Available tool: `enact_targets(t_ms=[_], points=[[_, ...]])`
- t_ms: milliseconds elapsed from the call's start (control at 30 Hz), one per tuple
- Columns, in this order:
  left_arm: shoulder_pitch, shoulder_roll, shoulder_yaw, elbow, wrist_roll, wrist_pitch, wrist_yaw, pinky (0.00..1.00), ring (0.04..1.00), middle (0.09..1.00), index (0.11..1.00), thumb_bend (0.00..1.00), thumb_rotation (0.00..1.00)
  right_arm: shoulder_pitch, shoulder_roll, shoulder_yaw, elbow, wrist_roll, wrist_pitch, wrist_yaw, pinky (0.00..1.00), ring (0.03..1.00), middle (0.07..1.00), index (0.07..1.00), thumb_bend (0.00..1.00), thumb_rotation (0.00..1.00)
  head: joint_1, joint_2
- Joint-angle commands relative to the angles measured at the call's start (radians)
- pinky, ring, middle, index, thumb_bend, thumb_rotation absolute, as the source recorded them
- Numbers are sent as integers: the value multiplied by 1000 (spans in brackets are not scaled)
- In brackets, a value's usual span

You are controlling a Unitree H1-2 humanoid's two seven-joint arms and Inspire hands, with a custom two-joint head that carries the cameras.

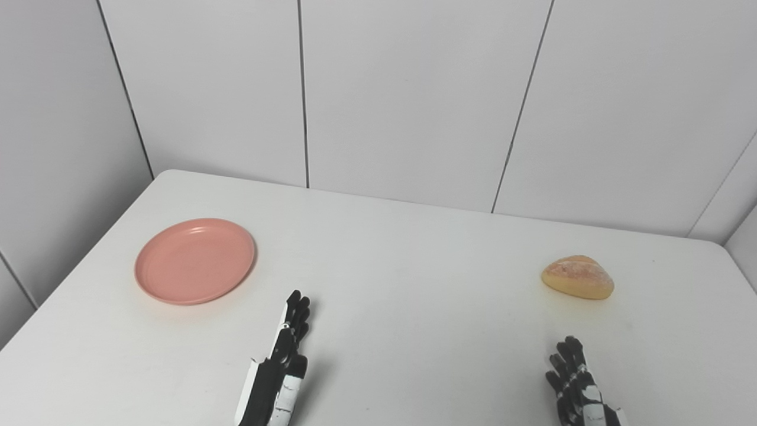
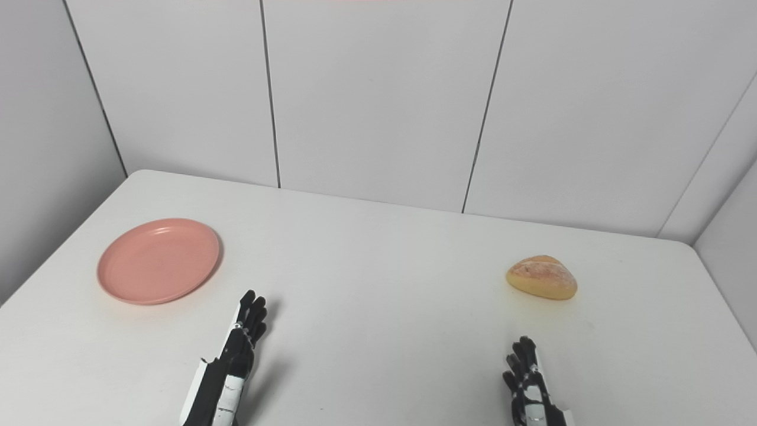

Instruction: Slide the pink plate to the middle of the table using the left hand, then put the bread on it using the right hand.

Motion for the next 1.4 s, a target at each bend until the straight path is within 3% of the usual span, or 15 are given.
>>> enact_targets(t_ms=[0, 300, 600, 933, 1233, 1367], points=[[-24, -20, -1, 67, 24, 1, 19, 1000, 1000, 1000, 1000, 727, 992, -12, -3, -7, 37, 2, -40, 2, 1000, 1000, 1000, 1000, 802, 985, 7, -9], [-38, -13, 0, 111, 31, -33, 26, 1000, 1000, 1000, 1000, 744, 990, -24, 0, -8, 70, -11, -57, 1, 1000, 1000, 1000, 1000, 814, 992, 2, -38], [-45, -13, 10, 114, 17, -24, 26, 1000, 1000, 1000, 1000, 754, 977, -27, 8, -5, 81, -19, -64, -6, 1000, 1000, 1000, 1000, 798, 1000, -10, -26], [-100, 8, 36, -9, -73, 119, 8, 1000, 1000, 1000, 1000, 842, 959, -24, 3, -8, 60, -4, -45, -1, 1000, 1000, 1000, 1000, 787, 1000, 2, -4], [-217, 69, 113, -120, -99, 253, 8, 970, 931, 942, 969, 929, 929, -13, 5, -8, 44, -2, -43, -4, 1000, 1000, 1000, 1000, 799, 997, -2, 13], [-293, 135, 141, -138, -129, 321, -20, 970, 903, 914, 946, 961, 926, -11, 6, -7, 40, -5, -39, -5, 1000, 1000, 1000, 1000, 805, 994, 0, 15]])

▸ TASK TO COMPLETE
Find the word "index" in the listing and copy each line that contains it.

▸ WRITTEN RESPONSE
  left_arm: shoulder_pitch, shoulder_roll, shoulder_yaw, elbow, wrist_roll, wrist_pitch, wrist_yaw, pinky (0.00..1.00), ring (0.04..1.00), middle (0.09..1.00), index (0.11..1.00), thumb_bend (0.00..1.00), thumb_rotation (0.00..1.00)
  right_arm: shoulder_pitch, shoulder_roll, shoulder_yaw, elbow, wrist_roll, wrist_pitch, wrist_yaw, pinky (0.00..1.00), ring (0.03..1.00), middle (0.07..1.00), index (0.07..1.00), thumb_bend (0.00..1.00), thumb_rotation (0.00..1.00)
- pinky, ring, middle, index, thumb_bend, thumb_rotation absolute, as the source recorded them

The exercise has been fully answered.